Work task —
Line by line, transcribe the data below exactly and pass over the images.

Dataset section —
______
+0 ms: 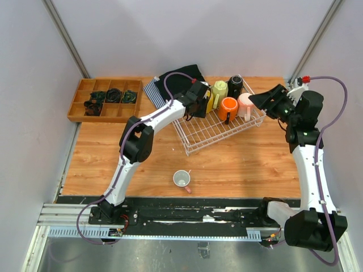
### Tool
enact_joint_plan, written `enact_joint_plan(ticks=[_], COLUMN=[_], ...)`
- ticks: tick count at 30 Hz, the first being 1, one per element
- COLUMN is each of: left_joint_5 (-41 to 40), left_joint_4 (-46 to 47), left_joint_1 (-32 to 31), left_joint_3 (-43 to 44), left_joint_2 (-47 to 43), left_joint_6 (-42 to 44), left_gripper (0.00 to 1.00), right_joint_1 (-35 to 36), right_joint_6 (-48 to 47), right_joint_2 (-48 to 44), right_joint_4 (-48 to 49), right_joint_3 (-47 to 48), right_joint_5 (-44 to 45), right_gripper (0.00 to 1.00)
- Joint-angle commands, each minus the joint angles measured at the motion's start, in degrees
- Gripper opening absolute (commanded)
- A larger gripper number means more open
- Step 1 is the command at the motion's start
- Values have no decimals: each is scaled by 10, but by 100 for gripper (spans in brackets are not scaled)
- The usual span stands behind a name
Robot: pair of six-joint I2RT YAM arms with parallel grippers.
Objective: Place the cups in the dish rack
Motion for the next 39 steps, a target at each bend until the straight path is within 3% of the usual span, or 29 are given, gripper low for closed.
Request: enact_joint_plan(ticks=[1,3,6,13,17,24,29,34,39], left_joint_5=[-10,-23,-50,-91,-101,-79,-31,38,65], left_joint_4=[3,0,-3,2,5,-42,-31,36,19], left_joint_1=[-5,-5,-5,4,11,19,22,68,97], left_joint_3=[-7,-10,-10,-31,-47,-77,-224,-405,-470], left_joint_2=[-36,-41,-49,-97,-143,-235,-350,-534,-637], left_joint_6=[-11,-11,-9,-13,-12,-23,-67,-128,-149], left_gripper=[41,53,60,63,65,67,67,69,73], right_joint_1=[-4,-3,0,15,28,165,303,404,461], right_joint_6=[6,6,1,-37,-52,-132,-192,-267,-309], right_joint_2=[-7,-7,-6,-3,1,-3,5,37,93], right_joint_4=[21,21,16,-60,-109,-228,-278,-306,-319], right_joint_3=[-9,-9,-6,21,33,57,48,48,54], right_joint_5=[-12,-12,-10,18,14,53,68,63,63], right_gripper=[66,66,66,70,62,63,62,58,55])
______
Solution to this exercise —
+0 ms: 
### Tool
enact_joint_plan, written `enact_joint_plan(ticks=[_], COLUMN=[_], ...)`
- ticks: tick count at 30 Hz, the first being 1, one per element
- COLUMN is each of: left_joint_5 (-41 to 40), left_joint_4 (-46 to 47), left_joint_1 (-32 to 31), left_joint_3 (-43 to 44), left_joint_2 (-47 to 43), left_joint_6 (-42 to 44), left_gripper (0.00 to 1.00), right_joint_1 (-35 to 36), right_joint_6 (-48 to 47), right_joint_2 (-48 to 44), right_joint_4 (-48 to 49), right_joint_3 (-47 to 48), right_joint_5 (-44 to 45), right_gripper (0.00 to 1.00)
- Joint-angle commands, each minus the joint angles measured at the motion's start, in degrees
- Gripper opening absolute (commanded)
- A larger gripper number means more open
- Step 1 is the command at the motion's start
- Values have no decimals: each is scaled by 10, but by 100 for gripper (spans in brackets are not scaled)
- The usual span stands behind a name
Robot: pair of six-joint I2RT YAM arms with parallel grippers.
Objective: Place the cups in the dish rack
Motion for the next 39 steps, a target at each bend until the straight path is within 3% of the usual span, or 29 are given, gripper low for closed.
Request: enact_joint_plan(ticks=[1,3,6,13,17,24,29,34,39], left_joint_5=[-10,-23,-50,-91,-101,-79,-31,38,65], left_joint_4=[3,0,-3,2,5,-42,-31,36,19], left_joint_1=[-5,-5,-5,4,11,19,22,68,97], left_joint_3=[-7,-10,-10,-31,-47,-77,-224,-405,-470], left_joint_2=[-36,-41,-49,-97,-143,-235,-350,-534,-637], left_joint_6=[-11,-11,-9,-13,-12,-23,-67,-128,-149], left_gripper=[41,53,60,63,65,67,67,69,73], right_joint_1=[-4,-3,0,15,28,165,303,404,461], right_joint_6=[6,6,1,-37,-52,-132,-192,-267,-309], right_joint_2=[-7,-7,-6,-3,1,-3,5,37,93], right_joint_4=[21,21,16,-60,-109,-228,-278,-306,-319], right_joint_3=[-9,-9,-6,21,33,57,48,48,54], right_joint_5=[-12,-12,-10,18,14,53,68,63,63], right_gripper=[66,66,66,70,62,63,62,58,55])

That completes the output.